Content starts

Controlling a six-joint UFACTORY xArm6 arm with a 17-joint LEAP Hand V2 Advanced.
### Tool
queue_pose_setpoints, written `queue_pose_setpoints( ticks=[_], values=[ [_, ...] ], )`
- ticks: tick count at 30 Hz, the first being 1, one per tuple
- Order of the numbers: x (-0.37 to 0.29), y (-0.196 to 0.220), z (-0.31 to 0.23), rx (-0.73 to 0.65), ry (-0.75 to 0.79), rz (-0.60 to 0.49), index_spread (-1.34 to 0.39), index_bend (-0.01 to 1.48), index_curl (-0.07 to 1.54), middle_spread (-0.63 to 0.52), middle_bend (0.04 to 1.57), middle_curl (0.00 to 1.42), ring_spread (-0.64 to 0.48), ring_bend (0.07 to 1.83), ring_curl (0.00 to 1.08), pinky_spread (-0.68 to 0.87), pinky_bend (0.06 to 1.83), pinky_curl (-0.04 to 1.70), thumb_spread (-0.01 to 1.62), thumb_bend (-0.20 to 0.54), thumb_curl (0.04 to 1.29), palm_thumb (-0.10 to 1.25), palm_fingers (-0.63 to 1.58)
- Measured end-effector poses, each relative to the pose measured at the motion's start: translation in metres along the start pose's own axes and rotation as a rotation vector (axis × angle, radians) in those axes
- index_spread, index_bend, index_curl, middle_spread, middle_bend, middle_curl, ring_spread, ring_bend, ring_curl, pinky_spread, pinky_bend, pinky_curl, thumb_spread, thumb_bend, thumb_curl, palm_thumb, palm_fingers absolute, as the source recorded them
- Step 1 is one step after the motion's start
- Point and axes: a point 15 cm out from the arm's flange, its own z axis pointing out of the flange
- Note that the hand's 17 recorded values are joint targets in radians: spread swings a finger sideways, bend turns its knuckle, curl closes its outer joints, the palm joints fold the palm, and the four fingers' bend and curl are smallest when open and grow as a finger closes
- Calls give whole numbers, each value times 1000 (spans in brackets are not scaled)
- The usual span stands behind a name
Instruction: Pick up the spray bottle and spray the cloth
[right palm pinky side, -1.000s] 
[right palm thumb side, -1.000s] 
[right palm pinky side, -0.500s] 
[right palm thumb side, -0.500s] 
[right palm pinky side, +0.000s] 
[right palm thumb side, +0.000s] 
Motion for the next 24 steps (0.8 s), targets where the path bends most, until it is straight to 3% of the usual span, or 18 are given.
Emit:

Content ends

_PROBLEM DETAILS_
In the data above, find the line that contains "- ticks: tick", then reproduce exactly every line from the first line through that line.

_ANSWER TO THE PROBLEM_
Controlling a six-joint UFACTORY xArm6 arm with a 17-joint LEAP Hand V2 Advanced.
### Tool
queue_pose_setpoints, written `queue_pose_setpoints( ticks=[_], values=[ [_, ...] ], )`
- ticks: tick count at 30 Hz, the first being 1, one per tuple

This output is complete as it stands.